Wie kam es zur Entwicklung dieses innovativen Lehrkonzepts?

Die Idee entstand aus der Beobachtung, dass operative Fächer – insbesondere die Mikrochirurgie in der Plastischen Chirurgie – im Medizinstudium bislang kaum praktisch vermittelt werden können. Gründe dafür sind die hohen Kosten und der enorme technische Aufwand, der mit klassischen OP-Mikroskopen und Instrumentarien verbunden ist. Das Zentrum für Plastische, Hand- und Wiederherstellungschirurgie in Regensburg wollte diesen Zustand ändern und Studierenden ermöglichen, mikrochirurgische Basistechniken selbst zu erlernen. Die Lösung war, alltägliche digitale Technologien wie Smartphones kreativ in die chirurgische Ausbildung zu integrieren – kombiniert mit innovativen 3D-gedruckten Trainingssystemen, die im eigenen Haus entwickelt wurden.

Was sind die Vorteile?

Das Konzept ist kostengünstig, skalierbar und unabhängig von klinischen OP-Bedingungen.
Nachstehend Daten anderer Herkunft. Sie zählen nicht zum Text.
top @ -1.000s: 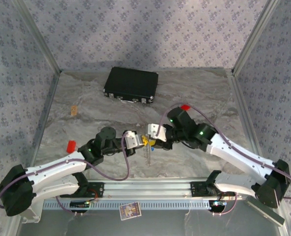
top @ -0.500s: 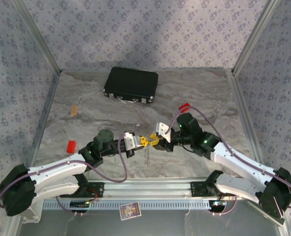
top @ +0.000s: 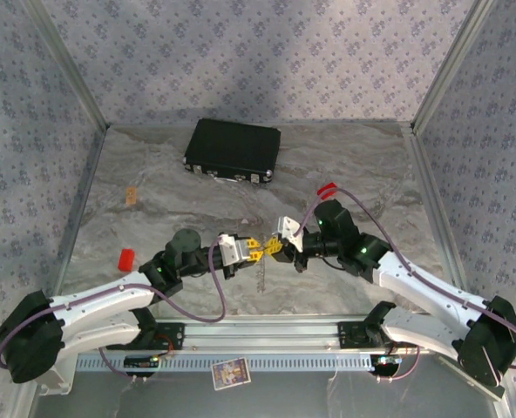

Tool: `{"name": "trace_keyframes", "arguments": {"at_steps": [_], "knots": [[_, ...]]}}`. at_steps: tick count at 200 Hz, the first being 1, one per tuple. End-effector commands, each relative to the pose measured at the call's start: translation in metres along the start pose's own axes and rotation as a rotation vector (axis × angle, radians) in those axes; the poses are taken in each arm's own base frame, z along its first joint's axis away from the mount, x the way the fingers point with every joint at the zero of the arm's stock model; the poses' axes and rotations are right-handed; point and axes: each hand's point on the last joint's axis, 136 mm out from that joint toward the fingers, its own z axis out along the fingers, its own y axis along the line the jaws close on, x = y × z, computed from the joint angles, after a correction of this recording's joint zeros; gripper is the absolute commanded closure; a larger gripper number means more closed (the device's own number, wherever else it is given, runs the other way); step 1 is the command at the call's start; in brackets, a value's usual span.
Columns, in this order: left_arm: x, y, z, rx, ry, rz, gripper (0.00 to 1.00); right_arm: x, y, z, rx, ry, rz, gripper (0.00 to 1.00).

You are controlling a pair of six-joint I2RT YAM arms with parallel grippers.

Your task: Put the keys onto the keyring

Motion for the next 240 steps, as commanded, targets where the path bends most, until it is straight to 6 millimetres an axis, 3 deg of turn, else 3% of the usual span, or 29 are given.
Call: {"name": "trace_keyframes", "arguments": {"at_steps": [1,36,63,88,115,132,152,208,240], "knots": [[-0.013,0.009,0.002,-0.022,0.034,0.001,0.7,-0.009,0.004,-0.004,-0.018,0.044,-0.051,1.0],[-0.007,0.009,0.004,-0.007,0.097,0.01,0.73,-0.001,0.005,-0.001,-0.018,0.173,-0.1,1.0],[-0.006,0.007,0.006,0.011,0.098,0.013,0.91,-0.005,0.007,0.002,-0.03,0.19,-0.125,1.0],[-0.006,0.004,0.006,0.027,0.091,0.015,1.0,-0.01,0.008,0.004,-0.037,0.173,-0.135,1.0],[-0.008,0.003,0.006,0.027,0.074,0.018,1.0,-0.007,0.005,0.003,-0.009,0.178,-0.131,1.0],[-0.008,0.004,0.005,0.017,0.067,0.02,1.0,0.001,0.0,-0.001,0.027,0.181,-0.107,0.82],[-0.009,0.005,0.004,0.009,0.052,0.022,1.0,0.012,-0.003,-0.006,0.059,0.182,-0.064,0.73],[-0.01,0.003,0.004,0.015,0.036,0.027,1.0,0.019,-0.004,-0.004,0.08,0.161,-0.032,0.71],[-0.009,0.003,0.003,0.014,0.039,0.024,1.0,0.016,-0.005,-0.002,0.08,0.15,-0.04,0.75]]}}
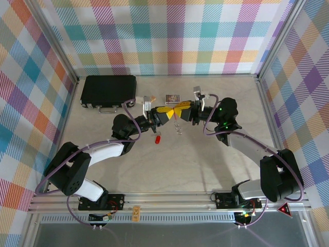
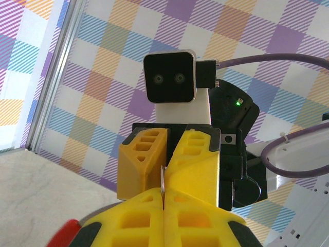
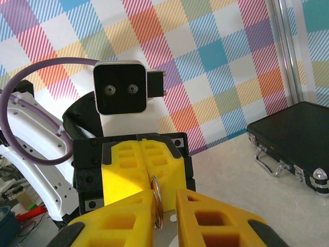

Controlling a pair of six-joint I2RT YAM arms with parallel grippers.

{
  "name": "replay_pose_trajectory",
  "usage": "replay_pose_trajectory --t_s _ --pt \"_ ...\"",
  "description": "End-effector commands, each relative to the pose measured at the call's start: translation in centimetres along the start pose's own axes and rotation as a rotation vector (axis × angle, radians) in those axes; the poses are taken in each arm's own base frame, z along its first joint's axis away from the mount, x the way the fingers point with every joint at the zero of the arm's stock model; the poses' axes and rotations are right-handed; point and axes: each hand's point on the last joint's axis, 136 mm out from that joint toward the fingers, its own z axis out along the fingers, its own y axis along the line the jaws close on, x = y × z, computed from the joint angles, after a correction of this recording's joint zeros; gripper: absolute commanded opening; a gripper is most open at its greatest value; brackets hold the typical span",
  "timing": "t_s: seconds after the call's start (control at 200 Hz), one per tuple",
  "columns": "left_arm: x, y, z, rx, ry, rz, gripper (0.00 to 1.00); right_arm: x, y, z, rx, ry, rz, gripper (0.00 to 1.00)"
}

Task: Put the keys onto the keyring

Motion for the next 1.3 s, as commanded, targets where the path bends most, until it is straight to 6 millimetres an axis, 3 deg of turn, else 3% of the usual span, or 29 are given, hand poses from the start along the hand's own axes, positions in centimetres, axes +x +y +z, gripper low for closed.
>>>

Es erlaubt Studierenden, mikrochirurgische Grundfertigkeiten eigenständig und gefahrlos zu üben – mit unmittelbarem Feedback. Die Phantome sind realitätsnah, wiederverwendbar und durch den 3D-Druck leicht reproduzierbar. Darüber hinaus ermöglicht die Smartphone-Technologie eine flexible Nutzung: Studierende können ihr eigenes Gerät verwenden, benötigen keine teure Spezialausrüstung und profitieren gleichzeitig von einem hohen Grad an Standardisierung. Das Konzept weckt zudem nachweislich Begeisterung für die Mikrochirurgie – belegt durch exzellente Evaluationen und steigendes Interesse an unserem Fachgebiet.

Wie wurde das Projekt in den Routinelehrbetrieb der Humanmedizin integriert, und wie reagieren die Studierenden auf das neue Lernformat?

Der Mikrochirurgiekurs wurde im Sommersemester 2023 erstmals im regulären Curriculum der Humanmedizin an der Universität Regensburg angeboten. Er besteht aus einem einführenden Kurzvortrag und einem intensiven praktischen Übungsteil. Während der Übungen können die Dozierenden per Live-Video-Stream Arbeitsschritte demonstrieren und individuell auf die Lernfortschritte der Studierenden eingehen. Das Konzept wurde von Beginn an mit großer Begeisterung aufgenommen: Die Evaluation im Sommersemester 2024 ergab die Note 1,0, begleitet von Kommentaren wie „Sehr toll, praxisnah“ oder „Super cool!“ – ein deutliches Zeichen für den Lernerfolg und die Motivation der Studierenden.

Welche Herausforderungen mussten bei der Umsetzung des Projekts überwunden werden – insbesondere im Hinblick auf technische, didaktische oder organisatorische Aspekte?

Die größte Herausforderung war die technische Entwicklung geeigneter mikrochirurgischer Phantome, da es keine vergleichbaren Modelle auf dem Markt gab. Es mussten Form, Material und Optik so gestaltet werden, dass sie die Arbeit mit Mikroinstrumenten unter digitaler Vergrößerung realistisch abbilden. Dazu gehörten die Auswahl antistatischer Materialien, die Vermeidung von Lichtreflexen sowie die Entwicklung künstlicher Silikongefäße mit passender Elastizität und Nahtfähigkeit. Erst nach zahlreichen Prototypen konnte ein funktionales, wiederverwendbares und realitätsnahes System etabliert werden. Didaktisch galt es, Theorie, Live-Demonstration und eigenständiges Training sinnvoll zu verknüpfen – ein Ziel, das durch den interaktiven Aufbau des Kurses hervorragend erreicht wurde.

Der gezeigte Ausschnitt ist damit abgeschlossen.